From the listing below, pick out each line with the word "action".

Top of Raw data

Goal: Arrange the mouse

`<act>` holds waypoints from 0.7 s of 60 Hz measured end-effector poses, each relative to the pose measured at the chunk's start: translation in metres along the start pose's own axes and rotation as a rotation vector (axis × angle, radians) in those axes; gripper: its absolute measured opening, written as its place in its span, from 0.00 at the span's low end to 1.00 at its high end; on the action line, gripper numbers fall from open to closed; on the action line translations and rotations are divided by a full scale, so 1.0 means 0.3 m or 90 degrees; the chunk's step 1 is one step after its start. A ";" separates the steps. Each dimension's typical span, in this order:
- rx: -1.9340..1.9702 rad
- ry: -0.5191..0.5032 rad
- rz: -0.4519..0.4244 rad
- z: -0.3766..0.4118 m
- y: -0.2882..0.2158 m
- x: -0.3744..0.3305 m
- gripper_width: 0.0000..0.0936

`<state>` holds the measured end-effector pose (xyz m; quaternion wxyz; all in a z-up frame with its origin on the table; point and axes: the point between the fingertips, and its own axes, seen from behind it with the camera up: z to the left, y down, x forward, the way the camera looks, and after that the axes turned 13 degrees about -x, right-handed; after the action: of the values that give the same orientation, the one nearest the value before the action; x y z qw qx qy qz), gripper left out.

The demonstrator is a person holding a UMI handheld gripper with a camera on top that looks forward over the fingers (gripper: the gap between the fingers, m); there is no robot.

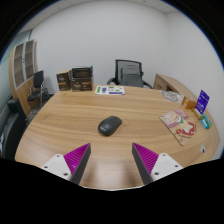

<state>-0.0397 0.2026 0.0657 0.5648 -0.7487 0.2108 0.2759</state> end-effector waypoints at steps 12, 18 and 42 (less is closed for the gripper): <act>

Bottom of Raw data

Task result:
`<act>` holds waypoints from 0.7 s of 60 Hz measured end-effector poses, each relative to the pose measured at the chunk's start: translation in metres along the start pose's own axes and rotation as a rotation vector (axis × angle, radians) in those axes; gripper: its absolute measured opening, written as its place in its span, from 0.00 at the span's low end to 1.00 at its high end; on the action line, gripper numbers fall from open to closed; on the action line translations and rotations are divided by a full scale, so 1.0 means 0.3 m or 90 degrees; the chunk's step 1 is one step after its start. A ";" separates the steps. Each dimension's typical span, in this order:
`<state>` holds the measured end-effector pose (xyz m; quaternion wxyz; all in a z-up frame with its origin on the table; point and axes: the point between the fingertips, and its own axes, seen from behind it with the camera up: z to the left, y down, x forward, the way the camera looks, and after that the axes turned 13 degrees about -x, right-handed; after the action: of the values that give the same orientation, the one nearest the value before the action; x y z qw qx qy qz), gripper left out.

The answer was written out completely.